**Directions for this task:** Go through the lines below. Copy those with "target".

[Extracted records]
--*--

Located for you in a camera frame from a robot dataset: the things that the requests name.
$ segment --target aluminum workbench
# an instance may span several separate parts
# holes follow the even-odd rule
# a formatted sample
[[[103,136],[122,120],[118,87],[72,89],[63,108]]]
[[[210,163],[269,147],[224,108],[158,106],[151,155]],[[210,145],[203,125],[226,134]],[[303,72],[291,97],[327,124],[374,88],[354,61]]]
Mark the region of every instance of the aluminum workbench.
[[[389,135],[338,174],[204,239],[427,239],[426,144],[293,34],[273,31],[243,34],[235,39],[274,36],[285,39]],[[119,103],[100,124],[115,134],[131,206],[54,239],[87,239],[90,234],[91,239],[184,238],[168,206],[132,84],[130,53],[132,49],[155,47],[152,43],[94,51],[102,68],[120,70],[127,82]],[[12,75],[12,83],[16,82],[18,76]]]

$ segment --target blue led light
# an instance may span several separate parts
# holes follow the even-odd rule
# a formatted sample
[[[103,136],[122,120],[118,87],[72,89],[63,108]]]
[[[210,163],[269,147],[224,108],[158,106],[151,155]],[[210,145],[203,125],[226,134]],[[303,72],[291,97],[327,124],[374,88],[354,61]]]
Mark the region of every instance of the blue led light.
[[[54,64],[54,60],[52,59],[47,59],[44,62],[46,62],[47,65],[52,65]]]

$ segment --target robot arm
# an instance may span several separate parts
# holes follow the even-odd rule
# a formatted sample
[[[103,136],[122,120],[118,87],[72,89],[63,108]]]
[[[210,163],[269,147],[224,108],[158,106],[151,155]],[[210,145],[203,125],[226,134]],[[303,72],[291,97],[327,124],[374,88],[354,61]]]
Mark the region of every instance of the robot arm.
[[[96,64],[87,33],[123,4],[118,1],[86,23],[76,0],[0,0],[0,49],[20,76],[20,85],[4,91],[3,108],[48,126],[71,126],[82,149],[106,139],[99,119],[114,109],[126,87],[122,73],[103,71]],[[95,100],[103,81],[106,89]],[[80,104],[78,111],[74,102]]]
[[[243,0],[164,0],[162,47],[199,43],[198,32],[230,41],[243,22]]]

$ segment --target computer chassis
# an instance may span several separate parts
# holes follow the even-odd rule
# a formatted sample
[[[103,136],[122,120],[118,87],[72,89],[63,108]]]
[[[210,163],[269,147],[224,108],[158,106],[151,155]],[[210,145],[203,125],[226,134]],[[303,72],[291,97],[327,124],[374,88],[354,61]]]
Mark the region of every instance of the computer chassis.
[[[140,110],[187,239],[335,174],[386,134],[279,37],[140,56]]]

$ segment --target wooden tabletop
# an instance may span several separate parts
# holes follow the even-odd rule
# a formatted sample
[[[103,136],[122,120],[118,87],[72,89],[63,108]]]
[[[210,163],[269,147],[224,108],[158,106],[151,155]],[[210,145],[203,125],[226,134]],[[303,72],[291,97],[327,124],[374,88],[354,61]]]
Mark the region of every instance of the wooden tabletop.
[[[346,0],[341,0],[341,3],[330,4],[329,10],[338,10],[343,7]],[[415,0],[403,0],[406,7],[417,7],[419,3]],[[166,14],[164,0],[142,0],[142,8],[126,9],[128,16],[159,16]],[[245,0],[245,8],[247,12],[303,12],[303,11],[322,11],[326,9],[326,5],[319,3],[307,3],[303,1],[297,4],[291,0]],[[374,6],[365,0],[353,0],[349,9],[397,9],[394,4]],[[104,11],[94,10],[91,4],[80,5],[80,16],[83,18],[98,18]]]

--*--

**Answer for this exercise:**
$ segment --target aluminum workbench
$ segment --target blue led light
$ segment --target robot arm
$ segment --target computer chassis
$ segment --target wooden tabletop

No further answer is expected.